Ski: 2018-2019 Fischer Ranger 115 FR, 188 cm
Available Lengths: 178, 188, 196 cm
Blister’s Measured Tip-to-Tail Length: 186.7 cm
Stated Weight per Ski: 2200 grams
Blister’s Measured Weight per Ski: 2246 & 2265 grams
Stated Dimensions: 144-115-134 mm
Blister’s Measured Dimensions: 144-114.5-134
Stated Sidecut Radius: 20.0 meters
Tip & Tail Splay (ski decambered): 55 mm / 44 mm
Traditional Camber Underfoot: ~4 mm
Core: Beech/Poplar + Titanal + Carbon Fiber Tip + Fiberglass Laminate
Factory Recommended Mount Point: -9.25 cm from center; 84.1 cm from tail
Blister’s Recommended Mount Point: Recommended Line
Days Skied (total): 11
Test Location: Taos Ski Valley, NM; Arapahoe Basin, Breckenridge, & Loveland Pass, CO[Note: Our review was conducted on the 17/18 Ranger 115 XTi, which is coming back unchanged for 18/19, except for the graphics and a name change to “Ranger 115 FR.”]

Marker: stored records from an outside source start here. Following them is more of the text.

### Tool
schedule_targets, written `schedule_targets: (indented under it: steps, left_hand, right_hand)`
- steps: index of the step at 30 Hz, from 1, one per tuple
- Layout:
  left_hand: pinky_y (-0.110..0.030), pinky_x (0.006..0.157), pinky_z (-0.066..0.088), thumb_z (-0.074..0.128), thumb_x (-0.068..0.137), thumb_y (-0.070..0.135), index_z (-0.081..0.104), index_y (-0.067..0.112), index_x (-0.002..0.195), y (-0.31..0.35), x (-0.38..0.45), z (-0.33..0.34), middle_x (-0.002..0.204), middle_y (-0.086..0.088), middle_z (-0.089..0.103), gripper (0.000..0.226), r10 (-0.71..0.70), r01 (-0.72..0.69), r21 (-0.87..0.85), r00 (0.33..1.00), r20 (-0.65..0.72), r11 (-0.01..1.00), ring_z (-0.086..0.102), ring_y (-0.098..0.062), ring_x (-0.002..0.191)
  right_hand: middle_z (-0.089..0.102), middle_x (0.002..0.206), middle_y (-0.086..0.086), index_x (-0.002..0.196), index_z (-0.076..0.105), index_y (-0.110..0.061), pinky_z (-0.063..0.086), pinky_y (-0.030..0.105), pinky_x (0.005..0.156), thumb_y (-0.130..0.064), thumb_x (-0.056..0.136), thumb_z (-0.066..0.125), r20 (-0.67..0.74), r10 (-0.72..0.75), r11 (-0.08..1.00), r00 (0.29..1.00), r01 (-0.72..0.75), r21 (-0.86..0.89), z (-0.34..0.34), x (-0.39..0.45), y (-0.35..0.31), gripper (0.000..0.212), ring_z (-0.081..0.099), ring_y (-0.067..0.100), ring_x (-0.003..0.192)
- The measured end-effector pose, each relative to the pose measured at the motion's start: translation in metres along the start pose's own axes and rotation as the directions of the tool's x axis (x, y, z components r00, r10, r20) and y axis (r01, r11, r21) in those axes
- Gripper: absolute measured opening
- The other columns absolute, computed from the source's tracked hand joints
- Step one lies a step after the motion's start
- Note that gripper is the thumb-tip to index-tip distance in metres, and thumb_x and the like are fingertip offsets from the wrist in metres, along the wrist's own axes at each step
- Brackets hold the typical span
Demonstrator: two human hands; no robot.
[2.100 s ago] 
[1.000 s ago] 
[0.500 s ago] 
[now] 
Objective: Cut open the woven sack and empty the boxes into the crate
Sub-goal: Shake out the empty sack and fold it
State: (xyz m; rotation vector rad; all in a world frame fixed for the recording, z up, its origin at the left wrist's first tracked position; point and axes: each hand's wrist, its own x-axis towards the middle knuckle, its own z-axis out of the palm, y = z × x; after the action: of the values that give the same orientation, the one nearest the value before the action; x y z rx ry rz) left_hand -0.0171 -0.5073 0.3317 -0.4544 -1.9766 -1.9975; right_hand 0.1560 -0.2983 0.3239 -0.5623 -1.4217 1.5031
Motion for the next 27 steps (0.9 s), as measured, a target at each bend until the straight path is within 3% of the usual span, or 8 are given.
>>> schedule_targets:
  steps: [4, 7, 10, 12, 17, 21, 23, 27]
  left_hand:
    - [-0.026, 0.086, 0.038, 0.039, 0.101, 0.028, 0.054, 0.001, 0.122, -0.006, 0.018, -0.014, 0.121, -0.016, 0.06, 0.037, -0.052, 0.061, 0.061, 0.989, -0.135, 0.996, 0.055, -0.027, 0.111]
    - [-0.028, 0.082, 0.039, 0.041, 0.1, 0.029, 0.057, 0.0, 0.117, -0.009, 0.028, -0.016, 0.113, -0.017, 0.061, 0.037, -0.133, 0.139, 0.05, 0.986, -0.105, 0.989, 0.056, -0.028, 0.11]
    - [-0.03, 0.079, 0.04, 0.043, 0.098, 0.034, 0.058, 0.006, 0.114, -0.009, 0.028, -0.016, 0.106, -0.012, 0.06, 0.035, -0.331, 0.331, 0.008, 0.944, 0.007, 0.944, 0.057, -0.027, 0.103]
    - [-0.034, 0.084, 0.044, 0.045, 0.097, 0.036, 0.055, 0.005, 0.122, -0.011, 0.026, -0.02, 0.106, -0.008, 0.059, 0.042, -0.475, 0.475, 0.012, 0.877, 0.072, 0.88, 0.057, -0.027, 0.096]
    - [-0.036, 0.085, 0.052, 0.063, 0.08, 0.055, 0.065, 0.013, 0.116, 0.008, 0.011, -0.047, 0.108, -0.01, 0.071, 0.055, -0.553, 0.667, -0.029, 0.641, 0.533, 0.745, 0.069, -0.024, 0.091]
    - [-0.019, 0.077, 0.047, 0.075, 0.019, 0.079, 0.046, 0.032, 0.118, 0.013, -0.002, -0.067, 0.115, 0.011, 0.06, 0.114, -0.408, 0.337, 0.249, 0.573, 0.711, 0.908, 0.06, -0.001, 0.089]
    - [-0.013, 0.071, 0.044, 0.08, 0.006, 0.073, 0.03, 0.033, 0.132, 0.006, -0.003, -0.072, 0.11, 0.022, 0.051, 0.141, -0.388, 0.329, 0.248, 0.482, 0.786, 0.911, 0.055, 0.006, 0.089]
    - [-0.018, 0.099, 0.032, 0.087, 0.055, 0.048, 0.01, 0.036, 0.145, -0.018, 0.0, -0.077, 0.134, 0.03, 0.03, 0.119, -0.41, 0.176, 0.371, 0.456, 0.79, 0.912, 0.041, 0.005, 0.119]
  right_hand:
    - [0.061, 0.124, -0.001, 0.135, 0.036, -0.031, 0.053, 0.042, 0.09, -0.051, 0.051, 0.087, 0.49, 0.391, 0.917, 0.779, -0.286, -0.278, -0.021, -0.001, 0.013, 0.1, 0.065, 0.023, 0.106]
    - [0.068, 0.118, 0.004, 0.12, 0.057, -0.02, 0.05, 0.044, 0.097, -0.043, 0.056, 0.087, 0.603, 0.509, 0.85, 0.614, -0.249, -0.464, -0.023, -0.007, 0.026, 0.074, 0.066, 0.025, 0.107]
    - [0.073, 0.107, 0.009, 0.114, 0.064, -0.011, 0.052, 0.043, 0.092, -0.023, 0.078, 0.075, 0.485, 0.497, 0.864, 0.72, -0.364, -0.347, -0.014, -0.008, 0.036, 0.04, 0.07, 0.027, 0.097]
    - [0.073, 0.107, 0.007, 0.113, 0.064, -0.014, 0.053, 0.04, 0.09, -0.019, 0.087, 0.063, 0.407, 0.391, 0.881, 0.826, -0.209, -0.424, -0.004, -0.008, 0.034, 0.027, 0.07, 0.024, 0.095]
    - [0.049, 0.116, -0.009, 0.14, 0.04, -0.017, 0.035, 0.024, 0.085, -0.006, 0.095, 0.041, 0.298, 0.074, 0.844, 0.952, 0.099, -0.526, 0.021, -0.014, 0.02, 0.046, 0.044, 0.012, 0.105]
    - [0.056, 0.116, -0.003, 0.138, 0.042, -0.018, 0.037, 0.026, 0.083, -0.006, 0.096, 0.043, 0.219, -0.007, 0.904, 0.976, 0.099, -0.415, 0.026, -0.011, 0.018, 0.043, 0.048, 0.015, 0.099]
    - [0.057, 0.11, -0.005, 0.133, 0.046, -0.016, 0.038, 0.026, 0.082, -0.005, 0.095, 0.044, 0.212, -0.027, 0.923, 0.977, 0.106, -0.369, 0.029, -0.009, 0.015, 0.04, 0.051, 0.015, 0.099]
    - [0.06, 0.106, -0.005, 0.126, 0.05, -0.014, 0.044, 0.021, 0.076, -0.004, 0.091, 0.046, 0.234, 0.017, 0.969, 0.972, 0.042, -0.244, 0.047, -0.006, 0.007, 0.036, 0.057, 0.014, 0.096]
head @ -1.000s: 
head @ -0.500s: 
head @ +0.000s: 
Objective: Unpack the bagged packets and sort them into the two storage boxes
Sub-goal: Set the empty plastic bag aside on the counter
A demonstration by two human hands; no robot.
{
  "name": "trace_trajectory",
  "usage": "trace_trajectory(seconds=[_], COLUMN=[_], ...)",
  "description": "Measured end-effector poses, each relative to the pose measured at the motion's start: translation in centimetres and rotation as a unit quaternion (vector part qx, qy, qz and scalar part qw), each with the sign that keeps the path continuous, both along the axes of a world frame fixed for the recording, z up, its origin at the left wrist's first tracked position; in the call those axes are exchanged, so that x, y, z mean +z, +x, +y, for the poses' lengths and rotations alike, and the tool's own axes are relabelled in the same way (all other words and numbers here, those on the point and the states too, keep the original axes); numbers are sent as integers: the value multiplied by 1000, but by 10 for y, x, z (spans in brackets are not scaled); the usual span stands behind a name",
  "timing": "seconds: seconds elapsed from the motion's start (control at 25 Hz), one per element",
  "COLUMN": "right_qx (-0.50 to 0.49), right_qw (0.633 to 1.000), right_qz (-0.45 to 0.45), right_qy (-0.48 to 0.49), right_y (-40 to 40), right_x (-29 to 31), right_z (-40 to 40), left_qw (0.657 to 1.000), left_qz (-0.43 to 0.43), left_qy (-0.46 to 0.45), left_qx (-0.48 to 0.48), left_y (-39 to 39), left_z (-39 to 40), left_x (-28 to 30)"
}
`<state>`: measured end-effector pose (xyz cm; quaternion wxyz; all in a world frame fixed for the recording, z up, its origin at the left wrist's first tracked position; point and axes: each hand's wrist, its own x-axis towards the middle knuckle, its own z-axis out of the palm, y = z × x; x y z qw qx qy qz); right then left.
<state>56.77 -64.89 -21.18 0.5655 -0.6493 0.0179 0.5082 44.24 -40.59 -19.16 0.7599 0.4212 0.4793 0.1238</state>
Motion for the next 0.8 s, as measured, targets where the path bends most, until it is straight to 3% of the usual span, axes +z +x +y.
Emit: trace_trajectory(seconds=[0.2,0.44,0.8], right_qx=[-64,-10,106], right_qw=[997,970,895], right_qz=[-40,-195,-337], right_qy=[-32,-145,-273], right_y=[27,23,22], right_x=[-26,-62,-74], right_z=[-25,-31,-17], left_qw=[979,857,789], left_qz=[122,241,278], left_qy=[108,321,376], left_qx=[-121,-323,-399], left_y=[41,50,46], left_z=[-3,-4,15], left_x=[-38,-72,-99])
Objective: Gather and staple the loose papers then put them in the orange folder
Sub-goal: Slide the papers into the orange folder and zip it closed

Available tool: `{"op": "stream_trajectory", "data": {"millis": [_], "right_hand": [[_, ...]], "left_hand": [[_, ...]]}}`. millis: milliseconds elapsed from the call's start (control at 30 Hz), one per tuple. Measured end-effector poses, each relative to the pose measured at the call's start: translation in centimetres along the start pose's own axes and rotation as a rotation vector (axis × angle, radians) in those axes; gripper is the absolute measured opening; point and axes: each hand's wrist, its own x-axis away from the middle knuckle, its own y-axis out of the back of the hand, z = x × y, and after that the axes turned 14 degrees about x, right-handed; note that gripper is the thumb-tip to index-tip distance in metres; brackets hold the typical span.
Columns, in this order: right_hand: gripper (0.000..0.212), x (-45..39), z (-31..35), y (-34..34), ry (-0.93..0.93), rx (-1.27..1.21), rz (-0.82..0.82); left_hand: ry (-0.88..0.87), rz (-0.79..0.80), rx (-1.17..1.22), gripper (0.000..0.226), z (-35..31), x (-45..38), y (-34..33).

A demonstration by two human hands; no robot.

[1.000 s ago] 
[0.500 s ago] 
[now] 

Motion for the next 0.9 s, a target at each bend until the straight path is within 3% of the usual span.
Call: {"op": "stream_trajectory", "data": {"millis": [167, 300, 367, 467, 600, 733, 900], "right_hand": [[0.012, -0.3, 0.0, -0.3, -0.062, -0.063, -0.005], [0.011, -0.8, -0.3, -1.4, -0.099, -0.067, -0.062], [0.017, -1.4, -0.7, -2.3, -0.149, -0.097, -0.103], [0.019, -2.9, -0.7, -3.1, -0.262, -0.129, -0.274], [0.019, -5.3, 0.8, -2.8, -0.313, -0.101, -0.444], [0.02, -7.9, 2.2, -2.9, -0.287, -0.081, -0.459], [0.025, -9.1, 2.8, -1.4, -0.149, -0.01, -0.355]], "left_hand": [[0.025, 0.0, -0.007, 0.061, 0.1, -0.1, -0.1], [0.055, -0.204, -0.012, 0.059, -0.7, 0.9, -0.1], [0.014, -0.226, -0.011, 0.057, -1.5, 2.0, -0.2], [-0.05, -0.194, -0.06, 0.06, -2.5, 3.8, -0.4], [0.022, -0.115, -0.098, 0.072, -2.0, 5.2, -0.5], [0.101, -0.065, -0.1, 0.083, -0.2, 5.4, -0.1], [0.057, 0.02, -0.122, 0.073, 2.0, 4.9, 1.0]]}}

The Ranger 115 FR is Fischer’s contribution to the very competitive class of ~115mm-underfoot powder skis, putting it up against a bunch of other skis that range from ultra-playful pow surfers to beefy, directional, big-mountain chargers.
Jonathan Ellsworth started getting time on the Ranger 115 last season, I’ve spent more time on it this year, and here’s what we said about the Ranger 115 FR in our 17/18 Winter Buyer’s Guide:
“The new Ranger 115 FR was super intriguing to us initially, because its specs reminded us a whole lot of the Moment Bibby / Blister Pro. And with time on the ski, our punchline is that, while it can’t be pushed as hard as the 190 Bibby, it has a lighter swing weight that will be of interest to a lot of skiers (and perhaps especially when making jump turns in fairly thick, deep snow). The Ranger 115 is a fairly strong ski that’s best suited to those who prefer a lighter touch. It is a super fun pow carver, and it’s also quite fun to lay over and carve on good groomers — which is also true of the Ranger 98, Ranger 108, and Fischer Pro Mtn 95. (If Fischer is building a ski that isn’t a very fun carver, we haven’t reviewed it.)”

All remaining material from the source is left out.